## [Problem details]
Lines from the one with "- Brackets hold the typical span" through the end of the listing below should be set down exactly, with no other line included.

## [Stored data]
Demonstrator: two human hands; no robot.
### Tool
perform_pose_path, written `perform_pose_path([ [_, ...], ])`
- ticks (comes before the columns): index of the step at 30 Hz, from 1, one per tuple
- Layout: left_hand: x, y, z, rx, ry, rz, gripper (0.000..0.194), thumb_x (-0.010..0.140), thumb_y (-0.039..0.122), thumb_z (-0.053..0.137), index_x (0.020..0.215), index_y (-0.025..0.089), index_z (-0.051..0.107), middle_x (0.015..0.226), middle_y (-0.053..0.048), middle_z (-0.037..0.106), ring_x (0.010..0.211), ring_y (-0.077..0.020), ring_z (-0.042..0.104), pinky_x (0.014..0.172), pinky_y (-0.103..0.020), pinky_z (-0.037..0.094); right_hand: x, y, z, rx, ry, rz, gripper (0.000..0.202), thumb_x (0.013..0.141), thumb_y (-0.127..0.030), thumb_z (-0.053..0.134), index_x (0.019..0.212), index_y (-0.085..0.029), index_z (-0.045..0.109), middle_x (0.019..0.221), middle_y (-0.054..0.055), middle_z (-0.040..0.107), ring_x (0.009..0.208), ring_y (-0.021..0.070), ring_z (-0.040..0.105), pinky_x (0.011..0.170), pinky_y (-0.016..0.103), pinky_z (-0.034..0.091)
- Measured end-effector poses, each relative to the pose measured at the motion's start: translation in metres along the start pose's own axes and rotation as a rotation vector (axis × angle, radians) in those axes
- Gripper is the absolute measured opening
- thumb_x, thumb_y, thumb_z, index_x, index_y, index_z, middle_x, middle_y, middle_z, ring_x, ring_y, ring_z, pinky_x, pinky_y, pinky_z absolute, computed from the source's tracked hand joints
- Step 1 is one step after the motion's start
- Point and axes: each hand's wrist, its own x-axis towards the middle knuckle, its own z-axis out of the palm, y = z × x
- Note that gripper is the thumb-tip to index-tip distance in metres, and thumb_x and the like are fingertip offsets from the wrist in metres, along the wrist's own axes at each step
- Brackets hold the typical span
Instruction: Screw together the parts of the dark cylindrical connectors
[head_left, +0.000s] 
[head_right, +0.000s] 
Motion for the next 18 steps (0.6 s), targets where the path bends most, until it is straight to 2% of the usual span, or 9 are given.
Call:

## [Answer box]
- Brackets hold the typical span
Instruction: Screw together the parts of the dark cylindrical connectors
[head_left, +0.000s] 
[head_right, +0.000s] 
Motion for the next 18 steps (0.6 s), targets where the path bends most, until it is straight to 2% of the usual span, or 9 are given.
Call:

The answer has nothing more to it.